Based on the data submitted by Mitsubishi to Japan's Ministry of Land, Infrastructure, Transport and Tourism, the actual mileage recorded by Nissan Motor Company was a lot worse than what had been given to the government agency. In light of this, Mitsubishi has not denied the allegations. Instead, it has decided to cease production of the affected models until further light is shed on this matter.
To date, Mitsubishi has sold some 157,000 units of both the eK Space and the eK Wagon. It has likewise supplied around 468,000 Dayz and Dayz Roox units to Nissan since the joint-venture vehicles rolled out in June 2013.
In the latest development reported by the BBC, Japanese officials raided a Mitsubishi plant in the city of Okazaki. Transport ministry investigators wanted to find out how the fuel-efficiency tests had been falsified, and how much bigger the problem is.

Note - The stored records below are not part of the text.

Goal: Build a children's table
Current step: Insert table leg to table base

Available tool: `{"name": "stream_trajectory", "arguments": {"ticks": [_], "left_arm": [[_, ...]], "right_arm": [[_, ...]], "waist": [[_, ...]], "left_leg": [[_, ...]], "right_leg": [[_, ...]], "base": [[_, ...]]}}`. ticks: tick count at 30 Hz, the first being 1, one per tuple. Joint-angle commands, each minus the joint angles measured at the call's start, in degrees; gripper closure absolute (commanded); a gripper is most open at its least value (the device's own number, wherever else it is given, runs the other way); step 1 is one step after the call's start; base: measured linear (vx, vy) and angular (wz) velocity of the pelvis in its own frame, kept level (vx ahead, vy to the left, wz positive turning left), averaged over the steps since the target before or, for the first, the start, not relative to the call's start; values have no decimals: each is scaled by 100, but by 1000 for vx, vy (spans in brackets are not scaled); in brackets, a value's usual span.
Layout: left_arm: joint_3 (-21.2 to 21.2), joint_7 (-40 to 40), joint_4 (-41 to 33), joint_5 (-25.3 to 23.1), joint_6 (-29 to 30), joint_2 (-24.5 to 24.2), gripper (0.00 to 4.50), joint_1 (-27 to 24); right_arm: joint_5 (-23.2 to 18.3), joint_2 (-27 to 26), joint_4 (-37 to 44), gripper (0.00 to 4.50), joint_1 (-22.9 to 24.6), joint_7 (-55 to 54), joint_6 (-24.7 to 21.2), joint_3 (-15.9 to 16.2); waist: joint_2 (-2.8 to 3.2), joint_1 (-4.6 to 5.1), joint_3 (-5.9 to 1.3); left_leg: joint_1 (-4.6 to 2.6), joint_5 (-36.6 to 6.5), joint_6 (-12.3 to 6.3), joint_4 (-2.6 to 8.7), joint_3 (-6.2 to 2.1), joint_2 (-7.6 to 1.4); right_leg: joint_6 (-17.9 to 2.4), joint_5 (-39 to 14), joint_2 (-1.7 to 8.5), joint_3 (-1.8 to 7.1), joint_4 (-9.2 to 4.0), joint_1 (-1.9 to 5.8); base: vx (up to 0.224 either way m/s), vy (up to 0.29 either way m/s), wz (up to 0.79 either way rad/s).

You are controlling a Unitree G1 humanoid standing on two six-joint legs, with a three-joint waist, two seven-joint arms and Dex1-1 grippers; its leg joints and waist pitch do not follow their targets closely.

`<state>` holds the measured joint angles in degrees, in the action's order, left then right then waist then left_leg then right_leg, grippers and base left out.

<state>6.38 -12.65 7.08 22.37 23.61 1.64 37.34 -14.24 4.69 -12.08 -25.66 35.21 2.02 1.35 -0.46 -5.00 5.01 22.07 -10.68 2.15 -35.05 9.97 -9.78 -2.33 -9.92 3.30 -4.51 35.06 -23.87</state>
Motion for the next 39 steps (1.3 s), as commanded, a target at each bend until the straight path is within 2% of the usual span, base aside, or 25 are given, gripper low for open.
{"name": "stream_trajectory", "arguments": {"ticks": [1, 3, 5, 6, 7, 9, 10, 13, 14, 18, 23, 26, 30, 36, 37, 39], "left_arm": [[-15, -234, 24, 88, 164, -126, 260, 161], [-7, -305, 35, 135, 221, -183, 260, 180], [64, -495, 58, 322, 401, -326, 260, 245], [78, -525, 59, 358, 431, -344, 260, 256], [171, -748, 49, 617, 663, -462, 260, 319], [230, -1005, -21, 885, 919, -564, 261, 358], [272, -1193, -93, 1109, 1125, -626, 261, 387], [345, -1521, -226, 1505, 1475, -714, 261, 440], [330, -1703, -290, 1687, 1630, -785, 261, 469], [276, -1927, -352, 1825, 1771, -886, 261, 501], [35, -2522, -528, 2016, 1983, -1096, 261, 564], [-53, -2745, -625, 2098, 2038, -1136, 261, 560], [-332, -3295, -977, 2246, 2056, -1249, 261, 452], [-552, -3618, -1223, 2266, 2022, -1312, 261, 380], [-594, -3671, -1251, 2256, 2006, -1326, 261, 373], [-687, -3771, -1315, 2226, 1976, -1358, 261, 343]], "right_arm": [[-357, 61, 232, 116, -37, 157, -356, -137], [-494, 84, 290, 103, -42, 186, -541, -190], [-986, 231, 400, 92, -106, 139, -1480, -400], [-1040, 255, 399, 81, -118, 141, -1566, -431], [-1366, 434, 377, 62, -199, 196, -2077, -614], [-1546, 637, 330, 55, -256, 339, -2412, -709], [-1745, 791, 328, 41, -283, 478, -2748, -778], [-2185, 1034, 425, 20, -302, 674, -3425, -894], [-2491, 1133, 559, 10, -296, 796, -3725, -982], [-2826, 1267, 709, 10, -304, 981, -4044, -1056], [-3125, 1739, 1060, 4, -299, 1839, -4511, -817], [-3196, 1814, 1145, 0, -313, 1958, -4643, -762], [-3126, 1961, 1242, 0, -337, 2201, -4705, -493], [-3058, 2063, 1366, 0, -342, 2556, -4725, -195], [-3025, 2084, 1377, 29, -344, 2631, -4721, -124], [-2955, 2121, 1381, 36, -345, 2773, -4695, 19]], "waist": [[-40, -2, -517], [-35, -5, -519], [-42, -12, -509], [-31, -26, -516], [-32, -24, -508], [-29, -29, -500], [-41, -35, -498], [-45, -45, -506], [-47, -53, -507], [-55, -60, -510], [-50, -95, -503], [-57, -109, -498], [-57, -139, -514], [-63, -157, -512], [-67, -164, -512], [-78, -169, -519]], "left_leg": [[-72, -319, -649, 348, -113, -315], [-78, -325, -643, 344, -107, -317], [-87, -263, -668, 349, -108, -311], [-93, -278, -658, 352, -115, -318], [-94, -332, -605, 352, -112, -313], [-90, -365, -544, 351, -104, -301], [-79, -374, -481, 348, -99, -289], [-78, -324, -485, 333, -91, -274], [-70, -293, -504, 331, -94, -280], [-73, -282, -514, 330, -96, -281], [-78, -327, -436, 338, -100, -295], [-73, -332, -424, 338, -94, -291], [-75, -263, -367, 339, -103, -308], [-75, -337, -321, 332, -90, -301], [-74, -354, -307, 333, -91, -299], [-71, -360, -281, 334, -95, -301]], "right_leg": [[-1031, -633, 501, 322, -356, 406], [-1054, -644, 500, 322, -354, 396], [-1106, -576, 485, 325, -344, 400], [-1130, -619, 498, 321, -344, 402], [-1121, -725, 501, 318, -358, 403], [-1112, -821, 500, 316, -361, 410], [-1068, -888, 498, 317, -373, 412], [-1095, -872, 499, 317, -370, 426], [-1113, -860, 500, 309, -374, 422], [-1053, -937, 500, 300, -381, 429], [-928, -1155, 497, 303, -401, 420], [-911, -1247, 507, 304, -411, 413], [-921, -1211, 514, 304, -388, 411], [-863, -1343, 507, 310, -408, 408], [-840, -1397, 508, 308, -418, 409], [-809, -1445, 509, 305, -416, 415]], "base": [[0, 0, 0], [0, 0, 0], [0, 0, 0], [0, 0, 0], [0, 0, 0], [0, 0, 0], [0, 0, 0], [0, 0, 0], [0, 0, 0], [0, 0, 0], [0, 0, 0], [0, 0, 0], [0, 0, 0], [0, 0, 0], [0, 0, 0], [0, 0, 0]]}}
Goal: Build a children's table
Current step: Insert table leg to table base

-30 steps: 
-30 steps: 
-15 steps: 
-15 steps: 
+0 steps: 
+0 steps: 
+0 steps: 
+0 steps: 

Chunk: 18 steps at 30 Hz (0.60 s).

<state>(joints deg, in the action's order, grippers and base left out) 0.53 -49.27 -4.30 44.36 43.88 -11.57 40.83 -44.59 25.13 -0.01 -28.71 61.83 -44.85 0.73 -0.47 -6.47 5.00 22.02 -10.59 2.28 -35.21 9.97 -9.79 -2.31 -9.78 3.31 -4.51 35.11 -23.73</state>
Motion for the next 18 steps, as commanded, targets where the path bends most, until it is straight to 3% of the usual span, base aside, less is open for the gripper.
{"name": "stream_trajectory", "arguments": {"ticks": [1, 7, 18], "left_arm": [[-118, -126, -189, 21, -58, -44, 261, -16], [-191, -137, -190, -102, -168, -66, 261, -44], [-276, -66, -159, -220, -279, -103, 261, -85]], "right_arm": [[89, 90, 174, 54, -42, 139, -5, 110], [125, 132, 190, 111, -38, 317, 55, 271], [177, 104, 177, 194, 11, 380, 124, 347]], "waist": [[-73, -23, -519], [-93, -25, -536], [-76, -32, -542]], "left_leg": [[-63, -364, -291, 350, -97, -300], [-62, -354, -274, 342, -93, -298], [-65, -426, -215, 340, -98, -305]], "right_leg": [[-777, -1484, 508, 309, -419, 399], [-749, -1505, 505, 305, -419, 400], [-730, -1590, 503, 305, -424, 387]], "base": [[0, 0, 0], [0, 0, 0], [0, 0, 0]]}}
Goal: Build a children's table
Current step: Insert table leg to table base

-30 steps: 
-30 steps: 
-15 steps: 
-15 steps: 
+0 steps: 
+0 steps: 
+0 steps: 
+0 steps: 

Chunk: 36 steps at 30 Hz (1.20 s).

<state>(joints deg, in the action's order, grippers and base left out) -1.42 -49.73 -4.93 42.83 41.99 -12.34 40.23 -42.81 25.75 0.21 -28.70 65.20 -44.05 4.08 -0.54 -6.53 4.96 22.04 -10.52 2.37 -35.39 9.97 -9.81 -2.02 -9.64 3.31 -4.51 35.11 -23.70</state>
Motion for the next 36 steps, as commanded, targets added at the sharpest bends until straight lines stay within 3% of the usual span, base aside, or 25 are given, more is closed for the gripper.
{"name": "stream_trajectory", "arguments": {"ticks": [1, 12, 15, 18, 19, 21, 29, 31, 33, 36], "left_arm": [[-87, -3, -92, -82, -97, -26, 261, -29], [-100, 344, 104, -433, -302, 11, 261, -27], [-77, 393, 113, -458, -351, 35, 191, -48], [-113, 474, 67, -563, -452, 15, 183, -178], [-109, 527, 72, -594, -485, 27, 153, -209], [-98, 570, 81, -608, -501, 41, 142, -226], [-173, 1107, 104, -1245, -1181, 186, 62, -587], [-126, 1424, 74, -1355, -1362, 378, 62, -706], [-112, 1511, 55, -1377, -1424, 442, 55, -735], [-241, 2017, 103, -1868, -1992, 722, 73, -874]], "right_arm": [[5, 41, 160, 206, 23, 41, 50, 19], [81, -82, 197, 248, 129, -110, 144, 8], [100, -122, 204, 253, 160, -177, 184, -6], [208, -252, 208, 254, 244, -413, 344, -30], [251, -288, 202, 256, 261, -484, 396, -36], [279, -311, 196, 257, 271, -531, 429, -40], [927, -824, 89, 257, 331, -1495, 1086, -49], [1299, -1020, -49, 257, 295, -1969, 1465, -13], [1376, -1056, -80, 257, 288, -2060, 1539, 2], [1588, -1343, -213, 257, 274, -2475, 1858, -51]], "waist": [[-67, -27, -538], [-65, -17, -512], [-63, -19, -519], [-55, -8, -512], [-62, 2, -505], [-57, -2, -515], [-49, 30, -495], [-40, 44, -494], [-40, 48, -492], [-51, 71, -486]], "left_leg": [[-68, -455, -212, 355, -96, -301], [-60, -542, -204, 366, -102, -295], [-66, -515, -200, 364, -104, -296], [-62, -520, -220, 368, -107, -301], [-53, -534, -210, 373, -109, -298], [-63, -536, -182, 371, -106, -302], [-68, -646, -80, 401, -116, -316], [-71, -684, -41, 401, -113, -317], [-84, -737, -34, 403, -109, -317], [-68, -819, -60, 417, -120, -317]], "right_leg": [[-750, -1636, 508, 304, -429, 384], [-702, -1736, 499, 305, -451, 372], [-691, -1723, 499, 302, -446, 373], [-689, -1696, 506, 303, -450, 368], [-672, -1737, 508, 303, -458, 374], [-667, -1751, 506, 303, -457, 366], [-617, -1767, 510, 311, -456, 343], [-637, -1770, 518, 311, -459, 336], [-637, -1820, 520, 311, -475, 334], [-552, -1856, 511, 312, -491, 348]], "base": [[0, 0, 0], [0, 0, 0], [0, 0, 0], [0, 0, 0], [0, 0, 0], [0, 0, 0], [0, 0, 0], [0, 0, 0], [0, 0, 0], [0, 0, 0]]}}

This shows how seriously the government is treating this issue. Mitsubishi has been ordered to give a full report on the matter. The office that was raided is the carmaker’s second largest plant in Japan.
An analyst at JP Morgan estimates that the falsification could cost Mitsubishi more than ¥50 billion (P21.6 billion), including customer payments, parts replacement, and compensation to Nissan.